● EXERCISE DESCRIPTION
Give the number of lines in the data below where the string "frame" occurs, and nothing else.
>>>>
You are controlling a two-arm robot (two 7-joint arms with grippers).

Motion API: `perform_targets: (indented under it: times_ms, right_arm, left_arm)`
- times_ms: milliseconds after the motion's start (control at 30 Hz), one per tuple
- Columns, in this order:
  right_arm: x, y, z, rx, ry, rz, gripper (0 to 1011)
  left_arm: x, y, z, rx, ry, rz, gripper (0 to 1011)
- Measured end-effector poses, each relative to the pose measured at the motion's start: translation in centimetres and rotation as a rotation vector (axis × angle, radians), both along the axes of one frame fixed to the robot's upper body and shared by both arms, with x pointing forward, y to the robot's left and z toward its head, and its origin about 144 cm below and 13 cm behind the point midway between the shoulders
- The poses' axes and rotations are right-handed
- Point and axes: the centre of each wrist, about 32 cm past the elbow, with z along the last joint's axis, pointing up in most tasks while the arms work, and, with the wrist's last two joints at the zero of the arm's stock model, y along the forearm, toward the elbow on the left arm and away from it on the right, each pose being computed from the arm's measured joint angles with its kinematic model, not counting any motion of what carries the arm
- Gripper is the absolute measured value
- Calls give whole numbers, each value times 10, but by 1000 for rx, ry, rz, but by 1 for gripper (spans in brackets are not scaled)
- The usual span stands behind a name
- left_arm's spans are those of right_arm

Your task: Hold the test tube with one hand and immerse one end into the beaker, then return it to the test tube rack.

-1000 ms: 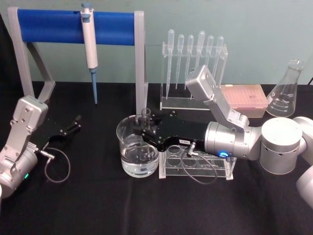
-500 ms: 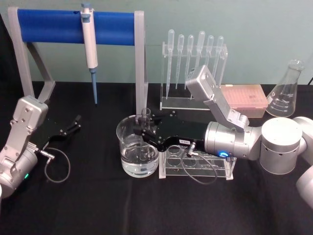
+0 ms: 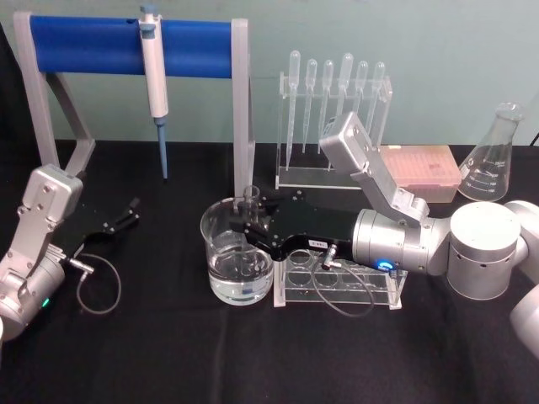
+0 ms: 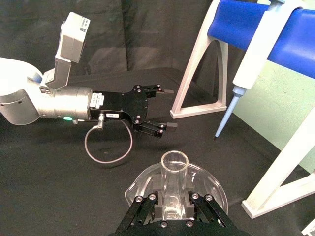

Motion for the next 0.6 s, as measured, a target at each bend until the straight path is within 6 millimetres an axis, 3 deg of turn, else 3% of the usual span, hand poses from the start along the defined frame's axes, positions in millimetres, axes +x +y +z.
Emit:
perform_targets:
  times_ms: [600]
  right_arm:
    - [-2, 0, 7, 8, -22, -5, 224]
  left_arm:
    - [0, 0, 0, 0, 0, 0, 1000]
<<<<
● RESPONSE AREA
2